**** ENTRIES SHOWN ****
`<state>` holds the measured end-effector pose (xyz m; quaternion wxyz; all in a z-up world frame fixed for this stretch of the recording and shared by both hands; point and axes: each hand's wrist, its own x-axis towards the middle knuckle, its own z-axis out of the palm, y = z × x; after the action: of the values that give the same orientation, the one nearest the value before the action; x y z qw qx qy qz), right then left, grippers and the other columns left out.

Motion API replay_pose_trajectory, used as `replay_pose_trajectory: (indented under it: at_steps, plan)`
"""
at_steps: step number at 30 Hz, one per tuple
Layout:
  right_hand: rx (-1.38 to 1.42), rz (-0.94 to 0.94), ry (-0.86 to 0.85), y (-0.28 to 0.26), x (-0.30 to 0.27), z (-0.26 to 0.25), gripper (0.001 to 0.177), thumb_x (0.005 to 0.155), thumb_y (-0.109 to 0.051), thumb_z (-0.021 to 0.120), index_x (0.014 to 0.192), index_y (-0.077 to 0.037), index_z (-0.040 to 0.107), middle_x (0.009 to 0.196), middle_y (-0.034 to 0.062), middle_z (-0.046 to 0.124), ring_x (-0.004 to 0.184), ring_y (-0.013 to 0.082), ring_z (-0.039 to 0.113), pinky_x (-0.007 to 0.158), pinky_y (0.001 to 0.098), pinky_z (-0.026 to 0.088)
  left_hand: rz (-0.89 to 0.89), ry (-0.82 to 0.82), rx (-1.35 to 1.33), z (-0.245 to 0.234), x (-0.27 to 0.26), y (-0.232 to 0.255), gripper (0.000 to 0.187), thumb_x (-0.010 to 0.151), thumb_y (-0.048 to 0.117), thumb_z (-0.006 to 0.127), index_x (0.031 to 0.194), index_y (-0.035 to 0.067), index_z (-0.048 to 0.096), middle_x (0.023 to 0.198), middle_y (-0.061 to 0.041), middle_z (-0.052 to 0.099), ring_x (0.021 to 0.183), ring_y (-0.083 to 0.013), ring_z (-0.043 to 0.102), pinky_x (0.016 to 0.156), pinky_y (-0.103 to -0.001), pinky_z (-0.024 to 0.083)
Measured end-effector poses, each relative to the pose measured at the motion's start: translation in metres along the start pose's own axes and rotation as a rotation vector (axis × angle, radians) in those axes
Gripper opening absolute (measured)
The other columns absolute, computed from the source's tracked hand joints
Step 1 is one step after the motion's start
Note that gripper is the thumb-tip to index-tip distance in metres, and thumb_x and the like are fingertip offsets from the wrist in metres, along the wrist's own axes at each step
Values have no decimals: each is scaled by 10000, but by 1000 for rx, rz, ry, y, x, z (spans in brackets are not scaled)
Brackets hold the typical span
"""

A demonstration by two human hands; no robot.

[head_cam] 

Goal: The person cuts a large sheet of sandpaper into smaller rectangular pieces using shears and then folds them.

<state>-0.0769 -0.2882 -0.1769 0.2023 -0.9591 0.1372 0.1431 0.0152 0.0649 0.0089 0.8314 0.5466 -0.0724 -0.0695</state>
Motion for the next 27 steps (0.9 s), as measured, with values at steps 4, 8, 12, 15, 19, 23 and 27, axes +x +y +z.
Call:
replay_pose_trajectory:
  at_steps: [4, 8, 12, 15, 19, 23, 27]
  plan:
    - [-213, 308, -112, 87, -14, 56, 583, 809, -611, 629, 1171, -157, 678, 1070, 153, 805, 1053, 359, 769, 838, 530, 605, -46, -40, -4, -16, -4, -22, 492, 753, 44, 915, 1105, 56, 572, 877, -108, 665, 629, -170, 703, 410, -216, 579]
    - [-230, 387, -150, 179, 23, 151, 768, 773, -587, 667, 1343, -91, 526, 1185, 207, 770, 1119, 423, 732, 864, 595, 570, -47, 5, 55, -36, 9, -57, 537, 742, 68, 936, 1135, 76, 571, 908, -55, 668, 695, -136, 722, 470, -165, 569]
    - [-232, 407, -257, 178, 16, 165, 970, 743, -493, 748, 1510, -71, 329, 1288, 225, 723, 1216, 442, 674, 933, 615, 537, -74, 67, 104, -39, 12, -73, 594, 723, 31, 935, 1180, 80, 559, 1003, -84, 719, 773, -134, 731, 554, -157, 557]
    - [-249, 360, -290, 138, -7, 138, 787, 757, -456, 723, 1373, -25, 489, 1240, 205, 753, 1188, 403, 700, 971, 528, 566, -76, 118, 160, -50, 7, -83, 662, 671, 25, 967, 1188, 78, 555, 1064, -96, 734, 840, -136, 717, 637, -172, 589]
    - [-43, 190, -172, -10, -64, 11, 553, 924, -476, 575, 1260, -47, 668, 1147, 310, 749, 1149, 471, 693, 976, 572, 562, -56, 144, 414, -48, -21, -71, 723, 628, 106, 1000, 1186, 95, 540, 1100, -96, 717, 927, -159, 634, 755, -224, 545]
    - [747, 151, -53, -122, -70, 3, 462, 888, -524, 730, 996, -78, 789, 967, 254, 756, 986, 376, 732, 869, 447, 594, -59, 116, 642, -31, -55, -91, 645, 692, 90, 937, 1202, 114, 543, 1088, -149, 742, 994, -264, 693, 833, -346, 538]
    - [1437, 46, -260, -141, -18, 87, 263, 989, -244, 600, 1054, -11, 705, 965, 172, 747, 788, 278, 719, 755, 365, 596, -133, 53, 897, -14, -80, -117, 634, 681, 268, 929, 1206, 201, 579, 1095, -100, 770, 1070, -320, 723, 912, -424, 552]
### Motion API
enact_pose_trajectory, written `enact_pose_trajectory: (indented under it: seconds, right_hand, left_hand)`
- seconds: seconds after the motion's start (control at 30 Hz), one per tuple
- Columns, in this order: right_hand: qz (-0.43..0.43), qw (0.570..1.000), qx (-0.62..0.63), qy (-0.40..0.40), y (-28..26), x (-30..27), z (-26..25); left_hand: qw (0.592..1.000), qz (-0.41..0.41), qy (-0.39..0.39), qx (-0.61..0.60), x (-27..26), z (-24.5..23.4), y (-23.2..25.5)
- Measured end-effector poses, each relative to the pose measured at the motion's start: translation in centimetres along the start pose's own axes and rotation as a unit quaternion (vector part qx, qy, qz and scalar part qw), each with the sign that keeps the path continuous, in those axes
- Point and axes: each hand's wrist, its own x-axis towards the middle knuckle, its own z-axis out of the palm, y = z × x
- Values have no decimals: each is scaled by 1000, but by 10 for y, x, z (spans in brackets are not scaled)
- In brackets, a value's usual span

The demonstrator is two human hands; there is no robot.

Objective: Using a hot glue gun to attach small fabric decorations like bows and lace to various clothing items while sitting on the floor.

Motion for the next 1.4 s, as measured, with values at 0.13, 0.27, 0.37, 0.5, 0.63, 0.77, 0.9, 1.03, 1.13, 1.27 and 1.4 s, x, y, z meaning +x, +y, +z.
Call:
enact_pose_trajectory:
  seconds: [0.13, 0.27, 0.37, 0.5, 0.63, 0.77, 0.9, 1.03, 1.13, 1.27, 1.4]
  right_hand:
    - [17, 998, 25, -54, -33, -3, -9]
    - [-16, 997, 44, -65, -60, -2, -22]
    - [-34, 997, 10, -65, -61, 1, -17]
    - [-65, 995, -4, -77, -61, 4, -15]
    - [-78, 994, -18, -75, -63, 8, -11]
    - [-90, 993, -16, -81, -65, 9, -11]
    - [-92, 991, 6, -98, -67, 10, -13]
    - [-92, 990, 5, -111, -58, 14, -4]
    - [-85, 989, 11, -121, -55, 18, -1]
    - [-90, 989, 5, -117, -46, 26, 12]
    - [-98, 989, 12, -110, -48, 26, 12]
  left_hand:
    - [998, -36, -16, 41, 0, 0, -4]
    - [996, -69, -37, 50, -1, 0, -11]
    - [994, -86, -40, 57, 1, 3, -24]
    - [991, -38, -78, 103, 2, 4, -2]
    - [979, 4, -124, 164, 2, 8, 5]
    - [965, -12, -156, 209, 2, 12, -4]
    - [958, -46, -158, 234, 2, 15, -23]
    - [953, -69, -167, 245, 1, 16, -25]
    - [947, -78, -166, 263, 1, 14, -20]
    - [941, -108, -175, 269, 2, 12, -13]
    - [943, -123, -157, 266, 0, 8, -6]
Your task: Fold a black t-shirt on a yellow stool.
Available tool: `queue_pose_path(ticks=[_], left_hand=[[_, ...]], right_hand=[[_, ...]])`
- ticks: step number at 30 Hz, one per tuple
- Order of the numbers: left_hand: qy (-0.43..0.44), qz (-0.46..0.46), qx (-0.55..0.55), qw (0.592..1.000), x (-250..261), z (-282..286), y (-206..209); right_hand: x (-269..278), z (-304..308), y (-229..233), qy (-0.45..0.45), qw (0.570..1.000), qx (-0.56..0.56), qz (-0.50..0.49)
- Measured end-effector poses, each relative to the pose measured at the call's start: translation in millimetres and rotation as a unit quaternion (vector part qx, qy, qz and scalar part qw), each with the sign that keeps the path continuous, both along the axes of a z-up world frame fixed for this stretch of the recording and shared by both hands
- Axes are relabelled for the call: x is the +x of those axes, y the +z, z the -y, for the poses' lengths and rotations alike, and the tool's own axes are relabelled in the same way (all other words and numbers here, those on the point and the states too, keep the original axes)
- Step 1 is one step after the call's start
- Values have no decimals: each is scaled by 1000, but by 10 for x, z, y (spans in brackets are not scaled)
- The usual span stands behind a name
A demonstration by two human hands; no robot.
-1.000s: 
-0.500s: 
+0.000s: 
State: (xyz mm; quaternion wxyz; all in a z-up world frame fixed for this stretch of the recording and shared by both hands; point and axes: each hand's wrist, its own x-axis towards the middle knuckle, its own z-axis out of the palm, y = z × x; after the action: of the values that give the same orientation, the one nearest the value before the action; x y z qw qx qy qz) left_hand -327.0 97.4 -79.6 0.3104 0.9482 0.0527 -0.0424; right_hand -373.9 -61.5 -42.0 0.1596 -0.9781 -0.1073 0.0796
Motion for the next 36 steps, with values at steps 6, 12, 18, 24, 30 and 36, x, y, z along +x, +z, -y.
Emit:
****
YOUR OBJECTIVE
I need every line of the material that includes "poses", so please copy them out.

TASK OUTPUT
Measured end-effector poses, each relative to the pose measured at the motion's start: translation in metres along the start pose's own axes and rotation as a rotation vector (axis × angle, radians) in those axes
- Measured end-effector poses, each relative to the pose measured at the motion's start: translation in centimetres along the start pose's own axes and rotation as a unit quaternion (vector part qx, qy, qz and scalar part qw), each with the sign that keeps the path continuous, in those axes
- Measured end-effector poses, each relative to the pose measured at the call's start: translation in millimetres and rotation as a unit quaternion (vector part qx, qy, qz and scalar part qw), each with the sign that keeps the path continuous, both along the axes of a z-up world frame fixed for this stretch of the recording and shared by both hands
- Axes are relabelled for the call: x is the +x of those axes, y the +z, z the -y, for the poses' lengths and rotations alike, and the tool's own axes are relabelled in the same way (all other words and numbers here, those on the point and the states too, keep the original axes)

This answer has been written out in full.